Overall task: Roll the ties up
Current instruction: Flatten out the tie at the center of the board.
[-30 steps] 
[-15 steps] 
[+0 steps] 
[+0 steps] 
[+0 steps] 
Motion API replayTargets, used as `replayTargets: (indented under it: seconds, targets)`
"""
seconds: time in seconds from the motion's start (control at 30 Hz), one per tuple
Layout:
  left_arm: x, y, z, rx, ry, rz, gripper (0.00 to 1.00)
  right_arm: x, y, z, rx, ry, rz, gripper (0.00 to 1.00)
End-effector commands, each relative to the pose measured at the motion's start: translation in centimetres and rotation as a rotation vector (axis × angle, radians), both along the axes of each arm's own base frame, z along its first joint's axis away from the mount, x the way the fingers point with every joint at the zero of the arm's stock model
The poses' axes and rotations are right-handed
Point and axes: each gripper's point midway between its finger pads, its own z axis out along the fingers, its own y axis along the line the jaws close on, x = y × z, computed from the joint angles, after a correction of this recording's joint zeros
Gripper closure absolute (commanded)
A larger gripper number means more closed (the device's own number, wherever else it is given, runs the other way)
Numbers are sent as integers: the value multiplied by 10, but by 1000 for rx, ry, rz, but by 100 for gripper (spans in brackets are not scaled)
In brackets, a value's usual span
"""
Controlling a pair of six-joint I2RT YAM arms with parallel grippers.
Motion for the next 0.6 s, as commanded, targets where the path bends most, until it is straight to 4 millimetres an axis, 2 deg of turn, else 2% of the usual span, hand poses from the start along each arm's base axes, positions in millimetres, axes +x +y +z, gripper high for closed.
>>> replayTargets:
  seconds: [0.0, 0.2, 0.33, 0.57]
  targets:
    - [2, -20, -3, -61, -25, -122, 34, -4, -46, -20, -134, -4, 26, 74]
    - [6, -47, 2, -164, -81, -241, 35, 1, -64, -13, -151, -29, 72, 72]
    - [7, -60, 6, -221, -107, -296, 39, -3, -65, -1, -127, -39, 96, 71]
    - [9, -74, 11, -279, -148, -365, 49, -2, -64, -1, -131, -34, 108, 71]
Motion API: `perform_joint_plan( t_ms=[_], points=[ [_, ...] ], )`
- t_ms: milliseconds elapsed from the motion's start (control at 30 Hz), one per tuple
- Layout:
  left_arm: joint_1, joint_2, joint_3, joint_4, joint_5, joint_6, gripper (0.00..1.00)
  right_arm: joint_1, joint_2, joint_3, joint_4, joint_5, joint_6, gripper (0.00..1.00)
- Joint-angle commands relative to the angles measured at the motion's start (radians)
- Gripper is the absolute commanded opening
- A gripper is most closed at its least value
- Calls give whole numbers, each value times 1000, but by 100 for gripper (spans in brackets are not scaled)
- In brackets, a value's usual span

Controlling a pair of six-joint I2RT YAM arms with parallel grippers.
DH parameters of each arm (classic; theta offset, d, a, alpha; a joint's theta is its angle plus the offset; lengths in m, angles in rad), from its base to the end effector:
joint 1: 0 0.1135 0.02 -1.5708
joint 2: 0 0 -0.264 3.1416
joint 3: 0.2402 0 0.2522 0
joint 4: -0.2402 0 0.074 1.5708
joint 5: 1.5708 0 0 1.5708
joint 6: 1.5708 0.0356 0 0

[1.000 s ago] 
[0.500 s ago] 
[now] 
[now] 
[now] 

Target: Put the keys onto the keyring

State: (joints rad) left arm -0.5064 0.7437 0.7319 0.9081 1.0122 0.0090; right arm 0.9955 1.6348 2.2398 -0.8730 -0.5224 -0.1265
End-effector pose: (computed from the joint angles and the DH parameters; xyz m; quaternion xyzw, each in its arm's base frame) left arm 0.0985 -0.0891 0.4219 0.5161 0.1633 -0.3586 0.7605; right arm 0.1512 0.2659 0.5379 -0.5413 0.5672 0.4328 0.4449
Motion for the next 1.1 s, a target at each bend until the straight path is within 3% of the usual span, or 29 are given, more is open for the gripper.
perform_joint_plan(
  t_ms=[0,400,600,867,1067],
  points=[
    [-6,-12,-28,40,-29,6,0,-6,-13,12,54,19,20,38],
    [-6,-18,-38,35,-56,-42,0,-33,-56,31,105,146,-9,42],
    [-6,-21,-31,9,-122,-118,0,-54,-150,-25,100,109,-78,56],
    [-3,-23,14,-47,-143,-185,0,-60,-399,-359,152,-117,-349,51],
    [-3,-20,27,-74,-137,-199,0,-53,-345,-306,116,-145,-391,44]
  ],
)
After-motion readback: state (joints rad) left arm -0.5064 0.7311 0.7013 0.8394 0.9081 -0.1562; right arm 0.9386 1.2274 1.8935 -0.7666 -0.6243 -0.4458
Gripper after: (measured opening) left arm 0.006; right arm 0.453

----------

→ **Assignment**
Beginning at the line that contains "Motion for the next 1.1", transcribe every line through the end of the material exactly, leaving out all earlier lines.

→ **Solution to this task**
Motion for the next 1.1 s, a target at each bend until the straight path is within 3% of the usual span, or 29 are given, more is open for the gripper.
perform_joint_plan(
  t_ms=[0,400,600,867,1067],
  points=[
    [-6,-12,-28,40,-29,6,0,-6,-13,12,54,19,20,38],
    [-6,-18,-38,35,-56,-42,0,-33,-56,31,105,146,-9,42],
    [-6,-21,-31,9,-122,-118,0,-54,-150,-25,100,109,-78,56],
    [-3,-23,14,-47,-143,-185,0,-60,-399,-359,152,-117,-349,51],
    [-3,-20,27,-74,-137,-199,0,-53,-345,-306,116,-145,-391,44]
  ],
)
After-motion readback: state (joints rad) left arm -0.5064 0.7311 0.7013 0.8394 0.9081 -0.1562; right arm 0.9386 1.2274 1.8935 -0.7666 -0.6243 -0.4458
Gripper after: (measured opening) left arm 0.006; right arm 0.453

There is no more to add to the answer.